Linekio / getmyancestors

Get GEDCOM files from FamilySearch.org
Other
163 stars 40 forks source link

Feature request: include spouses families #23

Closed FlominatorTM closed 3 years ago

FlominatorTM commented 5 years ago

Hi there,

would it be an idea to include an option, which also retrieves the families of spouses using the same ascending and descending options given for the individual.

I have no own database but maintain everything in FamilySearch, therefor I would like to be able to generate charts etc. from the GEDCOM file by using some genealogy software after download. For this it would be nice to have as much data downloaded as possible.

Best

Flo

roobstan commented 4 years ago

The way to download as much data as possible is this: run getmyancestors for the first time: python3 getmyancestors.py -o out.ged -m -u -p then run the script below which extracts all the FamilySearch IDs from the .ged file and prints them on the screen:

!/usr/bin/env python3

import re ids = [f[-8:] for f in re.findall(r'_FSFTID [^M]{1}.{7}', open("out.ged", "r").read(), re.MULTILINE)] print(' '.join(ids)) print("Total IDs: ", len(ids))

Then feed all those IDs printed on the screen back to getmyancestors, so that it can traverse all those names python3 getmyancestors.py -o out.ged -m -u -p -i

Rinse and repeat until you .ged file stops growing.
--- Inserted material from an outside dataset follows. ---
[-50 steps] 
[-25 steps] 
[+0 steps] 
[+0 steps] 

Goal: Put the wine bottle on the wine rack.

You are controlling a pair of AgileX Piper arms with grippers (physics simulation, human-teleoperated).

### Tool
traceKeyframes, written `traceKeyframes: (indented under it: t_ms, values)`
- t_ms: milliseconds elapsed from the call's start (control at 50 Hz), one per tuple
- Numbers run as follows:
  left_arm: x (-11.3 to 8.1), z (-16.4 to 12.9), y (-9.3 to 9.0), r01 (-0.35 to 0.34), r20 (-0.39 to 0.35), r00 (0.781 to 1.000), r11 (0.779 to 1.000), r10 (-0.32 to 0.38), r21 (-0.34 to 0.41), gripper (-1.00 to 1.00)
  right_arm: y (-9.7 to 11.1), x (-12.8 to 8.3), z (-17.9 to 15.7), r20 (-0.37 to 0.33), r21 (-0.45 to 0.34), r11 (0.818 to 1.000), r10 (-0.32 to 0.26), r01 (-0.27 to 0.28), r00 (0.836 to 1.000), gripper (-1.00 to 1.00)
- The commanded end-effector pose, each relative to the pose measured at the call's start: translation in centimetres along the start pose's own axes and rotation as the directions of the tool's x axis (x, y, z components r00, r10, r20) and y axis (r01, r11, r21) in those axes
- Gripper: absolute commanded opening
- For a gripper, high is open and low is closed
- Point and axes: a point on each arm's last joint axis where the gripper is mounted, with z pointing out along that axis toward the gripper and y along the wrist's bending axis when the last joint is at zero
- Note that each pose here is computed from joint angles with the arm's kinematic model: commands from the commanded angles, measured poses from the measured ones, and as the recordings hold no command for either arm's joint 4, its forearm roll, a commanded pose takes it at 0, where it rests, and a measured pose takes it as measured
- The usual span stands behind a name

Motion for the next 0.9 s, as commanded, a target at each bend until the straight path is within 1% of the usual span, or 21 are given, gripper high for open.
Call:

This means that all possible data has been downloaded.

FlominatorTM commented 4 years ago

Thank you! Interesting approach. Here's the same one using Windows batch:

@ ECHO OFF type %1 | find "FSF" > rows.txt for /f "delims=#" %%d in ('type rows.txt') do ( SETLOCAL EnableDelayedExpansion SET "FSID=%%d" echo !FSID:~10,10! ENDLOCAL )

What worries me a little is that it will then download all data multiple times, which is a little unhandy, since a normal download already takes two hours ...

roobstan commented 4 years ago

I had 600 people in my tree and the whole procedure took ~ 5 mins,

Linekio commented 4 years ago

Be aware that with the -m option, there are _FSFTID for families, not just individuals.

With mergemyancestors.Gedcom:

from getmyancestors import Tree
from mergemyancestors import Gedcom

tree = Tree()

with open("out.ged") as file:
    gedcom = Gedcom(file, tree)
    print(" ".join(indi.fid for indi in gedcom.indi.values()))
FlominatorTM commented 4 years ago

I had 600 people in my tree and the whole procedure took ~ 5 mins,

I'm talking about trees of 15000 and more

FlominatorTM commented 4 years ago

Thanks for this input from the two of you.

I managed to put all together in this script: get_recursive.txt

Some 12h ago family search got terribly slow with two minutes response between the queries.

I also have the perception that I still do a lot of queries multiple times. What do you think about that? Is that the case?

PS: maxLengthIndi I had set to 8191 as I found out on StackOverflow but I changed it to a lower number, because I thought it might speed up execution. It didn't, though.

FlominatorTM commented 4 years ago

I stopped the script after running it for 12 hours leading to a merged GEDCOM file of 295.000 people. I think I will have to withdraw this feature request ;)

sebdu66 commented 4 years ago

Thanks @FlominatorTM for the script. I launch the script 2 minutes ago. I hope it will work. I had to change one things in your script : On line 40 : cmd = cmd + i + ".ged " I change it with cmd = cmd + str(i) + ".ged "

I'm using python 3.8 and it didn't want to concatenate string with integer.

FlominatorTM commented 4 years ago

Good luck with that. Meanwhile I also tried on my wife's side and stopped after an hours because it looked equally hopeless to ever finish.

sebdu66 commented 4 years ago

Thank you. I think the script will stopped once there is no space left on the device ;), it's still running. Everybody is connected at some point.

FlominatorTM commented 4 years ago

So? I think my next approach would be filtering for place names ...

sebdu66 commented 4 years ago

I had to stop it, because it was running on a laptop that I needed to move. I got almost 300 000 names. Filtering by places, could be good.

Linekio commented 3 years ago

I close this issue since it can be managed by multiple ways (using custom code or mergemyancestors).